_WHAT TO DO:_ Return the lines of the data below in which the string "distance" occurs.

EXERCISE DATA below:

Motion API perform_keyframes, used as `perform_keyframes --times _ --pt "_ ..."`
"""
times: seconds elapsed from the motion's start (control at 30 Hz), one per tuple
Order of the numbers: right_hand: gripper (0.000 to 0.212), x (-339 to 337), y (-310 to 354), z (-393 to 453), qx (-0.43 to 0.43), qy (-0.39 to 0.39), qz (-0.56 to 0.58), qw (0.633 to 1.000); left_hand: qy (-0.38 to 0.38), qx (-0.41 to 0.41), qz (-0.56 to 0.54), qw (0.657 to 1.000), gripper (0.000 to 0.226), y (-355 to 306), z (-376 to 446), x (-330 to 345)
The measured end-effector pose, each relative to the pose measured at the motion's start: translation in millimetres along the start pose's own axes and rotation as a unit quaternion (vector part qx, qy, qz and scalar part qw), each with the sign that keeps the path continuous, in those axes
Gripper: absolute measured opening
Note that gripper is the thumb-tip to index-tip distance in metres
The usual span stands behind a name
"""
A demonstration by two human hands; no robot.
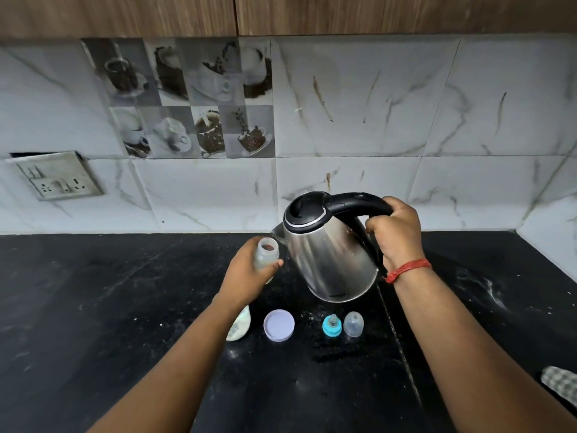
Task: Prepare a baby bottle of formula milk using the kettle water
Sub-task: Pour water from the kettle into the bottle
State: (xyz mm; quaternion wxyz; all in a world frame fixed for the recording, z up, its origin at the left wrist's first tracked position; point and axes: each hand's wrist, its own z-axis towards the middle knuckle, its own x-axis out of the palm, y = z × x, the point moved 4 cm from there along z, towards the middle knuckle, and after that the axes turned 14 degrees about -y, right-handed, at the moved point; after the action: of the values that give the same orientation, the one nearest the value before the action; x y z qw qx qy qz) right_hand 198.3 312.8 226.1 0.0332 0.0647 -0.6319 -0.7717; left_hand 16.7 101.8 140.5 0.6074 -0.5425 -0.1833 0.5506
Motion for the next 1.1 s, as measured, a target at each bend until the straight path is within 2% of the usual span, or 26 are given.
perform_keyframes --times 0.23,0.37,0.5,1.1 --pt "0.027 -3.0 9.1 -7.8 -0.075 0.008 -0.114 0.991 0.008 -0.004 0.011 1.000 0.037 4.6 -9.8 -4.5" --pt "0.031 -4.5 14.6 -13.8 -0.094 0.014 -0.141 0.985 0.014 0.000 0.027 1.000 0.042 9.1 -14.4 -3.5" --pt "0.022 -4.1 21.0 -16.4 -0.121 0.013 -0.169 0.978 0.020 -0.002 0.039 0.999 0.045 9.9 -18.4 -3.0" --pt "0.023 13.5 61.9 -18.4 -0.291 0.031 -0.277 0.915 0.039 0.003 0.047 0.998 0.049 12.7 -15.4 2.0"
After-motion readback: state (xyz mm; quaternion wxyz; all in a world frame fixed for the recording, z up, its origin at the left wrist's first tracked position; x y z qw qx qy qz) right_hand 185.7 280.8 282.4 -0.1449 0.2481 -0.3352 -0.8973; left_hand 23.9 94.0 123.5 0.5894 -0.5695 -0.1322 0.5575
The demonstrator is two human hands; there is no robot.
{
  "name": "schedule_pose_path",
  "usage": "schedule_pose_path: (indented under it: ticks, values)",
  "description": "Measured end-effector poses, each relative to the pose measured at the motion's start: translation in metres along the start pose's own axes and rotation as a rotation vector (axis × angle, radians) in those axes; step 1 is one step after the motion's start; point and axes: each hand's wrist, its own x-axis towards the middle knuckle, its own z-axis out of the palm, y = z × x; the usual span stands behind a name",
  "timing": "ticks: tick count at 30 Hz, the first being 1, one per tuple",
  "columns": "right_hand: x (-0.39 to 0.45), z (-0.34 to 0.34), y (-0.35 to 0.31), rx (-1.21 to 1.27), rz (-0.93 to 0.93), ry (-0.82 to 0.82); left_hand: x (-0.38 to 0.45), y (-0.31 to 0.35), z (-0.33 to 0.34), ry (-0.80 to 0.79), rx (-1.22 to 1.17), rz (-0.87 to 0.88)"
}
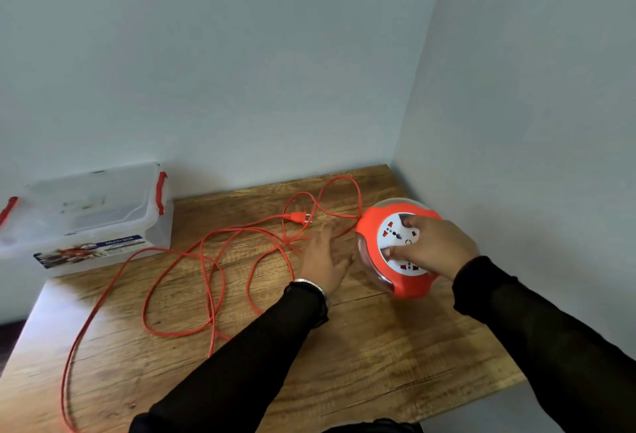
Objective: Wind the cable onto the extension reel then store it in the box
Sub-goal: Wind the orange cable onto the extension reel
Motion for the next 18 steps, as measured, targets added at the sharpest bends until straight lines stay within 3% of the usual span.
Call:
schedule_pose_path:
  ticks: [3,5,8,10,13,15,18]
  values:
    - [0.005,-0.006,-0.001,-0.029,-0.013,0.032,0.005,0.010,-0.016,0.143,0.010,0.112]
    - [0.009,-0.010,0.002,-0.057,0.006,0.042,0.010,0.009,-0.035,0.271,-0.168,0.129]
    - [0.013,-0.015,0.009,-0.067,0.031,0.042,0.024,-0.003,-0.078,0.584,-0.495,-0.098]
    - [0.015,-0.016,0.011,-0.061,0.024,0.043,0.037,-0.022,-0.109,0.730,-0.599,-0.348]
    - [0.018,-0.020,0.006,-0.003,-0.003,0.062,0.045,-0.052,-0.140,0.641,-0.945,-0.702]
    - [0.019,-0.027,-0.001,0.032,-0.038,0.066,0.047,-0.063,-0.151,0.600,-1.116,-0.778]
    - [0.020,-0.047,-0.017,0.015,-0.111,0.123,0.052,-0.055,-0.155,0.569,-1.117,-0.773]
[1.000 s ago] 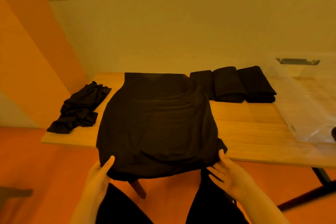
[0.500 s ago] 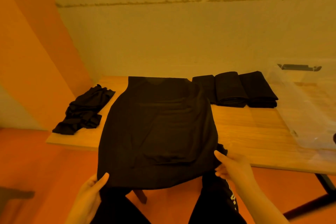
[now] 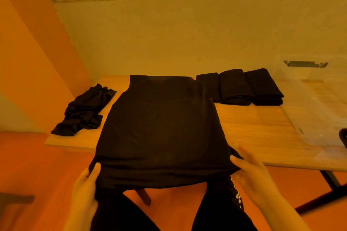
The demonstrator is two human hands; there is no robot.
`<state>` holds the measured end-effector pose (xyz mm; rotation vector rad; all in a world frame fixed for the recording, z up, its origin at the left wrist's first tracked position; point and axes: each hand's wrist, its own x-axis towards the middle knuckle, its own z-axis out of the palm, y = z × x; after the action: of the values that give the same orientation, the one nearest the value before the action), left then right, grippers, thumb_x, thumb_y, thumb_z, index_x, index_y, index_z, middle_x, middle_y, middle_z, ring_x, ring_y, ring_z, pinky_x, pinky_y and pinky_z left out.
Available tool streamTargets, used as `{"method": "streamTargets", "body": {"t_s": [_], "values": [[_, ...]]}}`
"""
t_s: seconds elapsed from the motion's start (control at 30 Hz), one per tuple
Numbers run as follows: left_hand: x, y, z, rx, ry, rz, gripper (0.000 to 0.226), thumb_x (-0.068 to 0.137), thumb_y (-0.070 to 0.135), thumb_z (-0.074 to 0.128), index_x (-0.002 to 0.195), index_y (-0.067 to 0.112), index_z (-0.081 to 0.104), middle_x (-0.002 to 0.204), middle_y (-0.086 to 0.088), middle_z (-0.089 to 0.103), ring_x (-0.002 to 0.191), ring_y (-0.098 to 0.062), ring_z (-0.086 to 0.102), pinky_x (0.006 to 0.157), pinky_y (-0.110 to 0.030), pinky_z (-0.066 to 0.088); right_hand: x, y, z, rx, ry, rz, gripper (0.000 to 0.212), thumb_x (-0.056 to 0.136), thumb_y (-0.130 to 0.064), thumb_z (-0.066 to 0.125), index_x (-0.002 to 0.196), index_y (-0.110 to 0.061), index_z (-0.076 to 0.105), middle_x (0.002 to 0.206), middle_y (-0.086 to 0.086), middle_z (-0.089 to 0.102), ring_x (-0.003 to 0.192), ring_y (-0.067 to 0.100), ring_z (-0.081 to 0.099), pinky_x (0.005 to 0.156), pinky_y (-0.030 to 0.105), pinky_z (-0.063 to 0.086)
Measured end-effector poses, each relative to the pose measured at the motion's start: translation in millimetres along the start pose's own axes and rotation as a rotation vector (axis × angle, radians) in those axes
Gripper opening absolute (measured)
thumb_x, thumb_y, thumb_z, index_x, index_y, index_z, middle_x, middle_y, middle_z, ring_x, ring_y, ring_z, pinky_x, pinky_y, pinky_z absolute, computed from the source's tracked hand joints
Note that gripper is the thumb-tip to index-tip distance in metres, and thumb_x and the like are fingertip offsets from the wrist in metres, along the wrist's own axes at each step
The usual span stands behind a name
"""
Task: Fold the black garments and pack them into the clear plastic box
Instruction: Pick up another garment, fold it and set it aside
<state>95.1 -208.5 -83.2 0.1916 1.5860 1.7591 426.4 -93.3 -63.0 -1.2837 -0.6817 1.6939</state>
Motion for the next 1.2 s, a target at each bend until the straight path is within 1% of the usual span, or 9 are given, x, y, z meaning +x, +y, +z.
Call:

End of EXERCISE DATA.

_THE COMPLETED TASK:_
Note that gripper is the thumb-tip to index-tip distance in metres
Note that gripper is the thumb-tip to index-tip distance in metres, and thumb_x and the like are fingertip offsets from the wrist in metres, along the wrist's own axes at each step

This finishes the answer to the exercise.